# Help cat needs new home urgently



## busybeeverity (Jan 25, 2015)

Hi I'm a newbie on here, I've always had kitten cats who are treated like my family. Got a new kitten as he was going to be out to sleep by the RSPCA if someone didn't take him so we homed him. 
However we live in a farm environment and since he was 9 weeks old he has been bringing in mice. This is no problem as our other 2 boys would kill them and we could dispose of them. However now 9 months he is bringing in live rats and dropping them to play with. At one stage I had 4 rats running around. 
To cut a long story short both my husband and I couldn't cope any longer. We tried everything rat traps,sonic noise machines etc. but still we got the rats. 
We have given him back to the kennels where we got him from and they are trying to find him a home away from a farm. He is so loving and just needs a normal home environment. 
If he goes to the RSPCA Which is what will happen when the kennels get busy they will it him to sleep. We live near Thirsk and he is homed at the moment in Thirsk. Can anyone give him a home.


----------



## Sparkle22 (Oct 26, 2013)

I'm sorry i don't understand, you live on a farm yes, but, how is he bringing the live rats in?
You live in a farmhouse? So he must be coming in through a door? Cat flap? Window?
At nine weeks old he absolutely should not have been going outside!!

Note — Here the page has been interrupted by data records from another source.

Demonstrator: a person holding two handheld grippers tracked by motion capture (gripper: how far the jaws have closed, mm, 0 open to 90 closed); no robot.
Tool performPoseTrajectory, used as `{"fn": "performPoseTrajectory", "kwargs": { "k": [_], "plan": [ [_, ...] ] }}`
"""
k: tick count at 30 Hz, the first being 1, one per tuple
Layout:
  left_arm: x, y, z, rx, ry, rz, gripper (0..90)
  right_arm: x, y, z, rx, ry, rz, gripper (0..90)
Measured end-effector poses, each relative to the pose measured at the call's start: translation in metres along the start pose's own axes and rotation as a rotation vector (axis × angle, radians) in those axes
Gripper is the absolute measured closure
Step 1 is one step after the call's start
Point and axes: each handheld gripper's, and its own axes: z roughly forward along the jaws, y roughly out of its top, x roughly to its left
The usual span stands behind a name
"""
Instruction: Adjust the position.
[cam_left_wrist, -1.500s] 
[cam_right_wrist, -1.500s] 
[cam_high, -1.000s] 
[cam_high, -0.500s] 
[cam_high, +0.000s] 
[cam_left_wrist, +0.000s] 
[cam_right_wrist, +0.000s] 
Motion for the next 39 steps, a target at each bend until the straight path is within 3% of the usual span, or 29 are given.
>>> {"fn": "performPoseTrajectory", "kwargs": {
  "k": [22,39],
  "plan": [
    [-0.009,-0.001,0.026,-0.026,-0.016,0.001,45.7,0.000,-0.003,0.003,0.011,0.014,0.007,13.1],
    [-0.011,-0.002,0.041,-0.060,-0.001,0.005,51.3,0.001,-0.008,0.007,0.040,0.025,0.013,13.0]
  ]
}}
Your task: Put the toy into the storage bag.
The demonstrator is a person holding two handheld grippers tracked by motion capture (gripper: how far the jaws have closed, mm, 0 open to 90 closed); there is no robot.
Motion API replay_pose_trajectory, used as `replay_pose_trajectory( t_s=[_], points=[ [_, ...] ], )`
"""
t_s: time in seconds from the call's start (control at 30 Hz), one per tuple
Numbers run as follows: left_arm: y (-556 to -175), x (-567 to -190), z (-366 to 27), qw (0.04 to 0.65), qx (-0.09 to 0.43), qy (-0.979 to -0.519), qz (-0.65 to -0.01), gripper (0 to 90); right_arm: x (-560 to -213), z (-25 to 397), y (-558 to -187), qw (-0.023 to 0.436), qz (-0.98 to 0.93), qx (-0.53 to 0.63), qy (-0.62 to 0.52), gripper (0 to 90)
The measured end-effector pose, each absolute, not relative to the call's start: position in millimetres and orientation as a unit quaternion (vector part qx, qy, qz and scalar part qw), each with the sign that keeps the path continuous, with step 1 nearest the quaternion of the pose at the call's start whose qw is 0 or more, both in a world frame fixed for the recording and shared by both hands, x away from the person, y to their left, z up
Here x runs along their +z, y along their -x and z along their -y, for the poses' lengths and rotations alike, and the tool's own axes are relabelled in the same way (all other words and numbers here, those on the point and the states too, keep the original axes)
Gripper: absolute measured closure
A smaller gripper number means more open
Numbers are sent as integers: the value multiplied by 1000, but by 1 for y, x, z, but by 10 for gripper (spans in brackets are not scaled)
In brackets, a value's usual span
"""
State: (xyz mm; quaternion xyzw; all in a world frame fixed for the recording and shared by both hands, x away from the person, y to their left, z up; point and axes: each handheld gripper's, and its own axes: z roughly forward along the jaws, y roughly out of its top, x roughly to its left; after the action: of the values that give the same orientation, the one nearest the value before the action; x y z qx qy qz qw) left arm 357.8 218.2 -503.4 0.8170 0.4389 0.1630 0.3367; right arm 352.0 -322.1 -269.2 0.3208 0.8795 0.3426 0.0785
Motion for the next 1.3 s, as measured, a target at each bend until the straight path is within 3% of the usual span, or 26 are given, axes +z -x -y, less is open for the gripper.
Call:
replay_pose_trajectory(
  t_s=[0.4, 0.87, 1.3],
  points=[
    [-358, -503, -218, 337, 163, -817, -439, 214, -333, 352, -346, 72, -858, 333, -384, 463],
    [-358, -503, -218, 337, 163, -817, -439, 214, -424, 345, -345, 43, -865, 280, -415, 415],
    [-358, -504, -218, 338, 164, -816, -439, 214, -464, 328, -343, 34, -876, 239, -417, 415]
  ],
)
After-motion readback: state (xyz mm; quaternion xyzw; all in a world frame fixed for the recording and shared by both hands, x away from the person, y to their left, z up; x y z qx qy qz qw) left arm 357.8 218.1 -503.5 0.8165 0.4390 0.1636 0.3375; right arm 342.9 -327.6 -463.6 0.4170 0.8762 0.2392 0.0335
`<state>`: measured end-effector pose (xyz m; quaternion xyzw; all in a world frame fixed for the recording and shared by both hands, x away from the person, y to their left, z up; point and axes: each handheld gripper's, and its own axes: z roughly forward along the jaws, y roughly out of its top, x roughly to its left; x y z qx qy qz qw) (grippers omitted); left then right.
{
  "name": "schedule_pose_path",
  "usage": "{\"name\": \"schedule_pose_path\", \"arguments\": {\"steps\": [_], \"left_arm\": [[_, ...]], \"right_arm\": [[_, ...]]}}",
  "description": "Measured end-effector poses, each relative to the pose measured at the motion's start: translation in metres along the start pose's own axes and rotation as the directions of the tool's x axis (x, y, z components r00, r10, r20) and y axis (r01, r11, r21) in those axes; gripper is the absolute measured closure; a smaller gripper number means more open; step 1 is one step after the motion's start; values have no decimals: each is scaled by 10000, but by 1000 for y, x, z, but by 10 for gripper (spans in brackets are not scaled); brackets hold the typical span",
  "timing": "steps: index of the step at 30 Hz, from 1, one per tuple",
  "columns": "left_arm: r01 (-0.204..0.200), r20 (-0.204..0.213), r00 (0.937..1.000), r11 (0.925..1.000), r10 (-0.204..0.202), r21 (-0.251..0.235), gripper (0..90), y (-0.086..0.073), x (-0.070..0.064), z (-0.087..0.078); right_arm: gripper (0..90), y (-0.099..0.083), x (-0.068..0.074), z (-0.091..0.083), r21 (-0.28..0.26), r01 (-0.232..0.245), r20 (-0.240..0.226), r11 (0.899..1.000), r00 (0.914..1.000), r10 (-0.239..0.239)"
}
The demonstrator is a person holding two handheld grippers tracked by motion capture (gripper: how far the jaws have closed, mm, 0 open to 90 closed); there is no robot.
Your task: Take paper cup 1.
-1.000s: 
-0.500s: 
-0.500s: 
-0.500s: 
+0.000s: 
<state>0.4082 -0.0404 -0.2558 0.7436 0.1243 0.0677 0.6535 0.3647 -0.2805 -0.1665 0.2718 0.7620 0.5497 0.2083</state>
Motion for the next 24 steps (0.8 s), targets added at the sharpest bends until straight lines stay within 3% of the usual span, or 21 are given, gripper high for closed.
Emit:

He wouldn't have been fully vaccinated, not to mention kittens that age have no sense and can get themselves in terrible danger, a tomcat also could quite likely have killed him! 

You could keep him as an indoor cat?

Or just let him in via the door so you can see before it opens if he has any prey?


----------



## lorilu (Sep 6, 2009)

You've already dumped the young cat, it is out of your hands. Let the shelter do it's job.

That he is a hunter makes him an ideal barn cat. He just hasn't learned to kill yet. But home or barn, indoor or outdoor it's no longer anything to do with you.


----------



## Cookieandme (Dec 29, 2011)

Sparkle22 just to confirm the cat is now 9 months old. 

Before sending him to the kennels I woukd have contacted your local council who could have advised on the rat problem

I agree with lorilou, you made a decision to find him another home but he is already gone. If you really are trying to find him a home you should take a photo of him and the sad thing for me is you didn't use his name in the post


----------



## Amin (Jul 31, 2009)

what was he doing out at 9 weeks, way too young  and what's wrong with being a hunter if kitty is living on a farm. 

Why have you already give him away if you are looking for a new home for him.


----------



## Charity (Apr 17, 2013)

I think you should have thought about finding a home on here before you returned him to the rescue. Did you not consider before returning him, that there was a risk of him being returned to the RSPCA which is now out of your control? If you want some interest, you need to give some details of the cat and all I can suggest is you give the rescue website info. if he is on there or you post a photo etc.


----------



## catcoonz (Aug 4, 2012)

Fact is this 9 month old cat is no longer yours to find a home for, you gave up ownership of him when you handed him to a rescue.

The rescue will now do what they wish with him.

I thought farm homes needed rat/mice catchers.


----------



## moggie14 (Sep 11, 2013)

Hi and welcome 
Your post is a bit confusing. Am I right in thinking that the 'kennels' you got the kitten from were threatening to give him to the RSPCA unless someone rehomed him? 
So you took him home and have now returned him to this place which are again trying to find him a home?
Presumably if they don't his fate will be the RSPCA?

Sorry for all the questions, just want to clarify.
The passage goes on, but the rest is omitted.